Le Tueur s’est évadé (The Killer is loose) – de Budd Boetticher – 1956
Avant d’inaugurer son fameux cycle westernien avec Randolph Scott, Boetticher frappait déjà très fort avec ce thriller dont on sort franchement exsangue, après une séquence finale au suspense hallucinant. Tout le film, en fait, semble se diriger vers cette longue séquence nocturne qui semble d’une simplicité absolue : un piège à haut risque qui se referme – ou pas – sur un évadé bien décidé à tuer la femme du flic qui l’a arrêté.
Il faut dire que le flic en question (Joseph Cotten, prématurément vieilli et pas franchement impliqué) a lui-même tuer la femme de l’assassin, par mégarde, lors d’une scène nettement plus courte dont la violence sèche et brutale impressionnait déjà. Tout n’est pas parfait dans cette petite production dont certains passages en creux manquent un peu de peps. La faute, surtout, à un Cotten qui semble curieusement mal à l’aise, loin en tout cas de ses débuts spectaculaires chez Orson Welles.
Heureusement, sa femme est interprétée par Rhonda Fleming, qui ne se contente pas d’être une magnifique rouquine (même en noir et blanc), mais qui est absolument parfaite dans le rôle de la femme de flic trop exigeante, qui ne voit pas que son bonhomme fait tout pour la protéger. On la bafferait presque, mais c’est Rhonda…
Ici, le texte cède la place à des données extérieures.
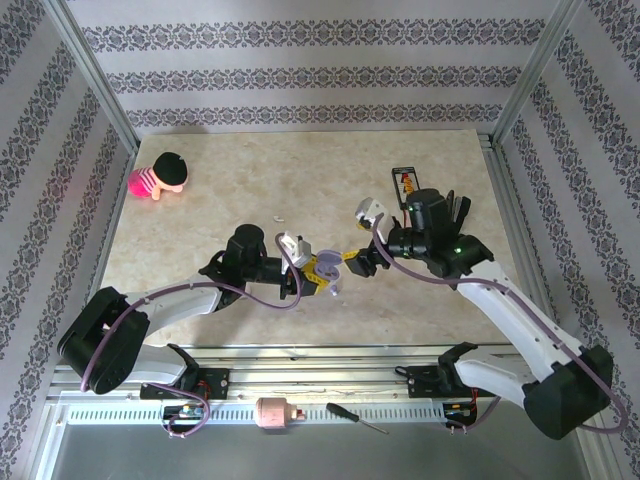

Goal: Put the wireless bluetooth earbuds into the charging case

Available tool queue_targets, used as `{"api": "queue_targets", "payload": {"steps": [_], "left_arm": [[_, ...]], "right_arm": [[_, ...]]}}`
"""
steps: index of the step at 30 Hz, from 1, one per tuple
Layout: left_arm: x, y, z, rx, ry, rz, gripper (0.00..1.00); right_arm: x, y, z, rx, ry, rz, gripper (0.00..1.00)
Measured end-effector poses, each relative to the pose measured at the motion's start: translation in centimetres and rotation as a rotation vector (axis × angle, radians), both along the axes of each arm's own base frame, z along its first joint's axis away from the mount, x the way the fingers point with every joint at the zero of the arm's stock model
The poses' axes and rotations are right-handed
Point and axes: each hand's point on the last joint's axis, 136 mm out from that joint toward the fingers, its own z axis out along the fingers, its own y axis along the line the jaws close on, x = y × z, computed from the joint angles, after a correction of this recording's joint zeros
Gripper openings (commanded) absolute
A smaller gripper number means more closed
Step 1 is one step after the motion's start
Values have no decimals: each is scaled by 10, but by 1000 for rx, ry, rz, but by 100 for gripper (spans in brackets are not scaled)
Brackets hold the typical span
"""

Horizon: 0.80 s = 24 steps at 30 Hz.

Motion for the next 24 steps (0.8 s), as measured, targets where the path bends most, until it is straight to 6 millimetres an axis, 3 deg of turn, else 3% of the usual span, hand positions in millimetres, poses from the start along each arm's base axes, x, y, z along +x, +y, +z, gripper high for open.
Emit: {"api": "queue_targets", "payload": {"steps": [4, 8, 11, 14, 19, 24], "left_arm": [[11, 4, 2, -23, -31, 60, 27], [26, 14, 3, -38, -41, 131, 27], [34, 20, 5, -49, -52, 174, 27], [38, 25, 8, -61, -68, 205, 27], [48, 37, 16, -89, -99, 271, 27], [59, 55, 15, -111, -91, 352, 27]], "right_arm": [[16, -15, 20, 104, -10, -131, 86], [46, -49, 14, 208, 57, -375, 86], [60, -73, -6, 249, 149, -544, 86], [68, -83, -20, 269, 230, -632, 86], [75, -81, -59, 225, 377, -691, 83], [62, -63, -103, 126, 521, -680, 72]]}}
Dans le rôle du tueur, Wendell Corey est lui aussi formidable. Loin de l’image habituelle des grands méchants de cinéma, il impose un personnage de grand malade un peu paumé absolument glaçant. Les éclats de violence de ce type à la gueule de comptable sont autant de décharges électriques qui donnent son ton au film, comme lors du meurtre sauvage du gardien de prison.
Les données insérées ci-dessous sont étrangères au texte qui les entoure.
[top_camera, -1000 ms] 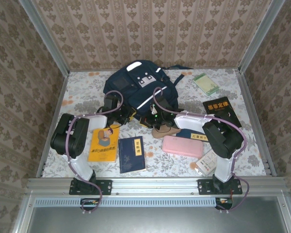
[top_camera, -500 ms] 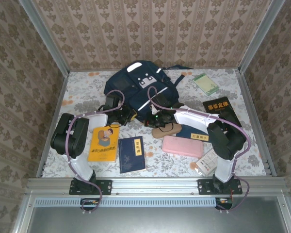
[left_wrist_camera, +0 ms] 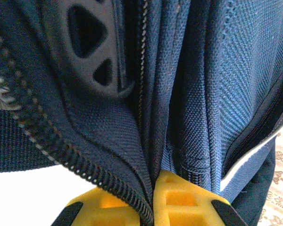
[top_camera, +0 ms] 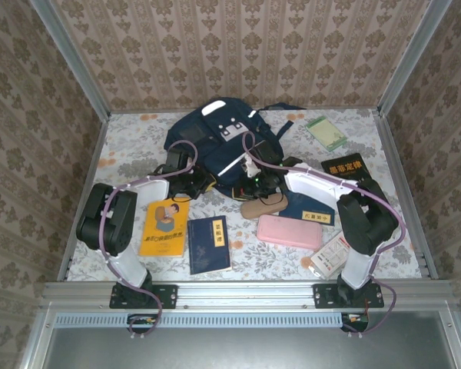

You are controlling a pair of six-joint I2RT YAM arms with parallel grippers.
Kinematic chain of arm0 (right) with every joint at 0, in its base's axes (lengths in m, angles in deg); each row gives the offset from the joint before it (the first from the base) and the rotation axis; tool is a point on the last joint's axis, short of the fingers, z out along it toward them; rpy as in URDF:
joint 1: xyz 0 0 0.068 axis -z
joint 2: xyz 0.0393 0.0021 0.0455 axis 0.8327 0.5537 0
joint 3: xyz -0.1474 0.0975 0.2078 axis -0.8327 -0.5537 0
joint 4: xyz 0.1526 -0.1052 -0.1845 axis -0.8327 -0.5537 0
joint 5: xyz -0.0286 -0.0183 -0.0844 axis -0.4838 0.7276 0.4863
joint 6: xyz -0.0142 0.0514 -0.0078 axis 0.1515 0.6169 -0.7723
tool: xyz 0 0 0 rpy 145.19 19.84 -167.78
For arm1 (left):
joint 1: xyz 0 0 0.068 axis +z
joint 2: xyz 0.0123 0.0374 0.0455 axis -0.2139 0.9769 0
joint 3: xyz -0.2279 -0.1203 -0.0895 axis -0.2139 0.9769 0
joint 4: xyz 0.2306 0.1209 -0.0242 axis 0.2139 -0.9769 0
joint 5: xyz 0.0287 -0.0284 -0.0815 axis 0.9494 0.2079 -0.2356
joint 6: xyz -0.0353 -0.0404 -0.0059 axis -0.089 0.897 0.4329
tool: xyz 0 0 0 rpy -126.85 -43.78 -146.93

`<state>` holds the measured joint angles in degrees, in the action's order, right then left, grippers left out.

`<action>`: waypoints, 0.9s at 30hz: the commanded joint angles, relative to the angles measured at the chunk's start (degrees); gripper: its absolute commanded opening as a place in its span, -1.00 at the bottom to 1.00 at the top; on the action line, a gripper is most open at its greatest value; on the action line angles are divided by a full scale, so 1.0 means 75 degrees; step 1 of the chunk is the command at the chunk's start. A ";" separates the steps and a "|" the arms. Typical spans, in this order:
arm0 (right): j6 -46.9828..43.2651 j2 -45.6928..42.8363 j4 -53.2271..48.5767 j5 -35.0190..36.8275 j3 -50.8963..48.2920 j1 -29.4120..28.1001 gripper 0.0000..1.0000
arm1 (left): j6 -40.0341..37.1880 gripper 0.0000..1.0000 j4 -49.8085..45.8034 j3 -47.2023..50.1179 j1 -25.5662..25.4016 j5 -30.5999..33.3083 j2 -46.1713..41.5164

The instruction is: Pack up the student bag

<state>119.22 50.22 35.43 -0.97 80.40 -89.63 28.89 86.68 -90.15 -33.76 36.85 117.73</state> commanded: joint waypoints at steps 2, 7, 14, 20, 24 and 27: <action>-0.0078 -0.0460 -0.1406 -0.0566 -0.0052 0.0272 -1.00 | -0.0664 -0.93 -0.0564 -0.0198 0.0276 0.1469 -0.0178; 0.0173 -0.0484 -0.1242 -0.0755 -0.0167 0.0332 -0.90 | -0.0722 -0.94 -0.0568 -0.0218 0.0228 0.1545 -0.0193; 0.0657 -0.0677 -0.1264 0.0527 0.0111 0.0347 -0.44 | -0.0759 -0.94 -0.0588 -0.0248 0.0101 0.1521 -0.0162; 0.0162 -0.1134 -0.2022 0.2317 0.0394 0.0227 -0.40 | -0.0806 -0.94 -0.0644 -0.0291 0.0081 0.1518 -0.0204; -0.0341 -0.1006 -0.2019 0.2436 0.0635 -0.0331 -0.31 | -0.0774 -0.94 -0.0613 -0.0319 0.0072 0.1447 -0.0199; -0.0385 -0.1062 -0.1619 0.3013 0.0514 -0.0798 -0.28 | -0.0672 -0.94 -0.0577 -0.0352 0.0031 0.1318 -0.0234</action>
<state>118.78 43.29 23.23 16.27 83.78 -92.94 25.15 82.30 -90.94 -33.39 44.10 117.19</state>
Et mine de rien, avec un noir et blanc propre mais sans grande profondeur, Boetticher signe un modèle de mise en scène, en tout cas dans les grands moments de tension comme cette séquence finale, dans laquelle il dilate le temps à l’extrême et concentre tout le suspense sur une unique rue d’un quartier résidentiel, paisible et familière. Du grand art.